Temperature AF
40 1000
60 1840
70 2260
85 2890
Find a linear model for the number of acre-feet of water that evaporate as function of temperature.
E(T)=
Is the answer E(T)=42T-960?
Substituting any one of the known values for temperature, does that give you the known value for evaporation?
To find a linear model for the number of acre-feet of water that evaporate as a function of temperature, we can use the given data points to calculate the slope and y-intercept of the linear equation.
Using the formula for the equation of a line, y = mx + b, where m is the slope and b is the y-intercept, we can calculate the values.
Let's use the first two data points to find the slope:
m = (y2 - y1) / (x2 - x1)
= (1840 - 1000) / (60 - 40)
= 840 / 20
= 42
Now, let's use the slope and one of the data points (for example, 40, 1000) to find the y-intercept:
b = y - mx
= 1000 - (42 * 40)
= 1000 - 1680
= -680
So the linear model for the number of acre-feet of water that evaporates as a function of temperature is:
E(T) = 42T - 680
Therefore, the answer E(T) = 42T - 960 is incorrect.
To find the linear model for the number of acre-feet of water that evaporate as a function of temperature, you can use the given data points to calculate the slope and the y-intercept.

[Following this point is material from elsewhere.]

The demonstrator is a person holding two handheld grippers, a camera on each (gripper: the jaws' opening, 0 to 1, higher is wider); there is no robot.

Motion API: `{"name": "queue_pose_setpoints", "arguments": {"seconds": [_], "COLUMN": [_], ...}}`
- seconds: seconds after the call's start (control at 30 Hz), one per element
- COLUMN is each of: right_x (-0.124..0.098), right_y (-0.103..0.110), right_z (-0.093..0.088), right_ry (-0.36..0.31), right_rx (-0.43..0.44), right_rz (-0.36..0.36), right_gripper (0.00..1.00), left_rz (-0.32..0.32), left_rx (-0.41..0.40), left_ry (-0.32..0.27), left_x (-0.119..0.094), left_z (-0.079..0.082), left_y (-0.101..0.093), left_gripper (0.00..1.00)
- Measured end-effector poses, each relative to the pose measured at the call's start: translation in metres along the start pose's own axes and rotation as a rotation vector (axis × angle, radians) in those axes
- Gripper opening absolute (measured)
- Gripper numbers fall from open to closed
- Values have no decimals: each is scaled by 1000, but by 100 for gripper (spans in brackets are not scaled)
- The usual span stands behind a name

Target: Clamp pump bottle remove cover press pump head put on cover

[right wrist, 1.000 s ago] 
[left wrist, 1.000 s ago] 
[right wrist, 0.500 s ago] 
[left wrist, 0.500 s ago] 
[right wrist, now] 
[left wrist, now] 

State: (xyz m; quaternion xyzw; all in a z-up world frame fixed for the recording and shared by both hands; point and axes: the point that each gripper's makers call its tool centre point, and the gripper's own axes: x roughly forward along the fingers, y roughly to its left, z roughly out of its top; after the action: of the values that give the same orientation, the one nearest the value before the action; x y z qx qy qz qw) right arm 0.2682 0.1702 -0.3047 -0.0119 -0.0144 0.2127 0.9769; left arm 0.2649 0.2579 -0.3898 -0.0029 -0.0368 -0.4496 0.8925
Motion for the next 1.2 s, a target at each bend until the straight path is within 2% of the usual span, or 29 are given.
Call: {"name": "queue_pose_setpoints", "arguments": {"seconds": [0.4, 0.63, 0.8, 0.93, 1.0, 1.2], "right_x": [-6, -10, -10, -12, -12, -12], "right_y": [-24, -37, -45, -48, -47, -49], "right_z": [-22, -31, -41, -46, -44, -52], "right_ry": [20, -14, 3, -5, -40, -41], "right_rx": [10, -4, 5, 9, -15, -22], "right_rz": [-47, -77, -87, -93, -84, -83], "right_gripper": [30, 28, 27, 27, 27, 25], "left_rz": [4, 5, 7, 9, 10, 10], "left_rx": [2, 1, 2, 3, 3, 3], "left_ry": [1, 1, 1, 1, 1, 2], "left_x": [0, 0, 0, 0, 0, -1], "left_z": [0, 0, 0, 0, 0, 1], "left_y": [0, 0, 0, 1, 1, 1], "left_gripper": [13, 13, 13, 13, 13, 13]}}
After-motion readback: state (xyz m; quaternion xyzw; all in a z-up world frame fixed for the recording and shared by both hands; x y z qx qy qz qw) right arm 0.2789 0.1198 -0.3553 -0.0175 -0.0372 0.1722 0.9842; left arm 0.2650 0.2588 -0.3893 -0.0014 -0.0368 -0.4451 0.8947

Let's calculate the slope first. The slope of a linear equation can be found using the formula:
Slope (m) = (Change in y) / (Change in x)
We can choose any two data points to calculate the slope. Let's pick the first two points: (40, 1000) and (60, 1840).
Change in y = 1840 - 1000 = 840
Change in x = 60 - 40 = 20
Slope (m) = 840 / 20 = 42
Now, let's calculate the y-intercept. The y-intercept is the value of y when x is equal to 0. We can use the equation of a line to find the y-intercept:
y = mx + b
where m is the slope and b is the y-intercept.
Using the first data point (40, 1000):
1000 = 42 * 40 + b
1000 = 1680 + b
b = 1000 - 1680
b = -680
Therefore, the y-intercept is -680.
Now we can write the linear model for the number of acre-feet of water evaporated (E(T)) as a function of temperature (T):
E(T) = 42T - 680
Therefore, the answer is E(T) = 42T - 680, not E(T) = 42T - 960.